Expectativa e sua Relevância na Política
A expectativa desempenha um papel crucial na compreensão das complexas interações sociais e políticas que caracterizam a atualidade. De maneira simplificada, expectativa refere-se ao estado de antecipação sobre o que se deseja ou acredita que possa ocorrer, englobando conceitos como esperança, projeção e avaliação de possibilidades. Este fenômeno está intrinsecamente ligado ao futuro, sustentado por promessas, probabilidades e narrativas que orientam tanto ações individuais quanto coletivas. É importante ressaltar que a expectativa perpassa diversas áreas do conhecimento — da economia à sociologia, da demografia à filosofia política — sempre conectada à ideia de um futuro ainda não concretizado.
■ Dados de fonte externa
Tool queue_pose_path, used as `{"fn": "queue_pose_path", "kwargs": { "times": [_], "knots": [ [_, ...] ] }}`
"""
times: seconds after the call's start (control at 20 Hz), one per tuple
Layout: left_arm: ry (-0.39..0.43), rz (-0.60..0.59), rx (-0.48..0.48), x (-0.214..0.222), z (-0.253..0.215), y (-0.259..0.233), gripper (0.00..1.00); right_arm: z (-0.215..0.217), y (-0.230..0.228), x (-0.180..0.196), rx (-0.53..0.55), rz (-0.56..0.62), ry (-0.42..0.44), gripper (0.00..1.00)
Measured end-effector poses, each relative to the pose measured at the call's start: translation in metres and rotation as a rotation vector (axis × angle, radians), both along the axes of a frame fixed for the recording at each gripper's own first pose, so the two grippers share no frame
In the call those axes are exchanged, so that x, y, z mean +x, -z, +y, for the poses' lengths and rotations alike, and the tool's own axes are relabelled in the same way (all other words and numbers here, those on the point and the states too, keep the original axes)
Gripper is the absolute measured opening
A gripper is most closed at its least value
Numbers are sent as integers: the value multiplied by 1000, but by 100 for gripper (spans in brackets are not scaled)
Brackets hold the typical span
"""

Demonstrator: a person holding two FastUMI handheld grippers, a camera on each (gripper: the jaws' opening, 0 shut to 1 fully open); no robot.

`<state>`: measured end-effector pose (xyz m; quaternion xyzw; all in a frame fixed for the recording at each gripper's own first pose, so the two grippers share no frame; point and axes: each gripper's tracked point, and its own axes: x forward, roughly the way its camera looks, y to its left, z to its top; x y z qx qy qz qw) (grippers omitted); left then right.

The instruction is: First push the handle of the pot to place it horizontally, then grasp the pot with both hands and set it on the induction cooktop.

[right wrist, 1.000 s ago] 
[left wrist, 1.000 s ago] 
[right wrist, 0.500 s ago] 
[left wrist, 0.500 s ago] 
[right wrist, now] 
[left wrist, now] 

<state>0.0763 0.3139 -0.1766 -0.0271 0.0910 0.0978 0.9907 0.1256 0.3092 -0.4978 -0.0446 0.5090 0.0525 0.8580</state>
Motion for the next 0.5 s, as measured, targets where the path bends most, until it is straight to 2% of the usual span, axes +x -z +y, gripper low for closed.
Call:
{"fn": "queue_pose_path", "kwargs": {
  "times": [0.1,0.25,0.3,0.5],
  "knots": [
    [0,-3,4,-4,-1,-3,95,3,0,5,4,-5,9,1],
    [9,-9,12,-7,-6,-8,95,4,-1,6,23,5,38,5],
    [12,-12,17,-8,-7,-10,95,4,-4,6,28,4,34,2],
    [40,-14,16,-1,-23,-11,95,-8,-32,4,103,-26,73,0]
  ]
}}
No âmbito político, a definições de política como a arte de governar e administrar sociedades diversas tornam-se fundamentais. Ela se revela como um espaço contínuo de disputa pelo poder e pelos meios necessários para obtê-lo, exercê-lo e mantê-lo. Aqui, a política vai além da mera formulação de normas ou da gestão do Estado; ela se manifesta essencialmente no plano simbólico e discursivo, onde constrói narrativas, mobiliza símbolos e elabora promessas que criam expectativas sociais, sendo este aspecto vital para a adesão e legitimação.
Intersecção entre Expectativa e Poder Político
A interconexão entre expectativa e política é profunda e estrutural. O poder político é alimentado pela expectativa, pois o que realmente impulsiona a história não é o que já foi concretizado — pertencente ao passado —, mas sim o que é projetado e desejado. É no campo do futuro que se dá a luta pelo poder, com as imagens do que pode vir a ser, fundamentando a credibilidade dos aspirantes ao cargo perante o eleitorado. Essas projeções definem horizontes de possibilidades, organizam percepções coletivas e sustentam a pretensão de liderar a sociedade rumo a esse futuro.
No entanto, essa dinâmica traz consigo um risco significativo. A expectativa, ao se definir como antecipação de um desejo, pode levar o discurso político a um terreno delicado, onde as fronteiras entre o que é possível, provável e ilusório se tornam nebulosas. Nesse sentido, a eficácia retórica pode prevalecer sobre o compromisso com a veracidade, abrindo espaço para práticas de simulação que comprometem a integridade do debate público.
Fenômenos da Pós-Verdade e Fake News
Num cenário assim, fenômenos como fake news e a chamada pós-verdade ganham força. Isso não representa apenas a negação de fatos, mas a criação de um ambiente em que informações verificáveis perdem relevância na formação da opinião pública, sendo substituídas por apelos emocionais ou crenças pessoais. Assim, a expectativa social, em vez de se fundamentar em diagnósticos racionais e propostas consistentes, transforma-se em uma ferramenta de manipulação política.
Durante períodos eleitorais, essa questão se torna ainda mais crítica. O processo democrático é desafiado pelo risco de que a expectativa coletiva seja manipulada, inflacionada ou distorcida, servindo como um mecanismo para legitimar projetos autoritários ou personalistas. O principal desafio reside em evitar que simulações e dissimulações dominem o debate público, comprometendo a qualidade das escolhas democráticas.
Rumo a Uma Política Ética e Responsável
Enfrentar esse desafio não significa eliminar a expectativa da política — o que seria impossível e indesejável. O que se requer é uma recondução dessa expectativa a um nível ético e democrático. As expectativas sociais não devem ser exploradas como meros objetos de manipulação por meio de retóricas ou estratégias discursivas desconectadas da realidade e do interesse público. A expectativa dos cidadãos não pode ser utilizada como um instrumento de engano ou pretexto para a manutenção do poder.
Em contrapartida, ela deve impulsionar uma política guiada pela responsabilidade, pela racionalidade e pela busca do bem comum. Uma política que se comprometa a combater o autoritarismo, fortalecer as instituições democráticas e construir um futuro baseado em decisões informadas e coletivamente debatidas. Nesse sentido, resgatar a dimensão ética da expectativa é essencial para proteger a democracia e garantir que o futuro do Brasil esteja verdadeiramente a serviço de seu povo.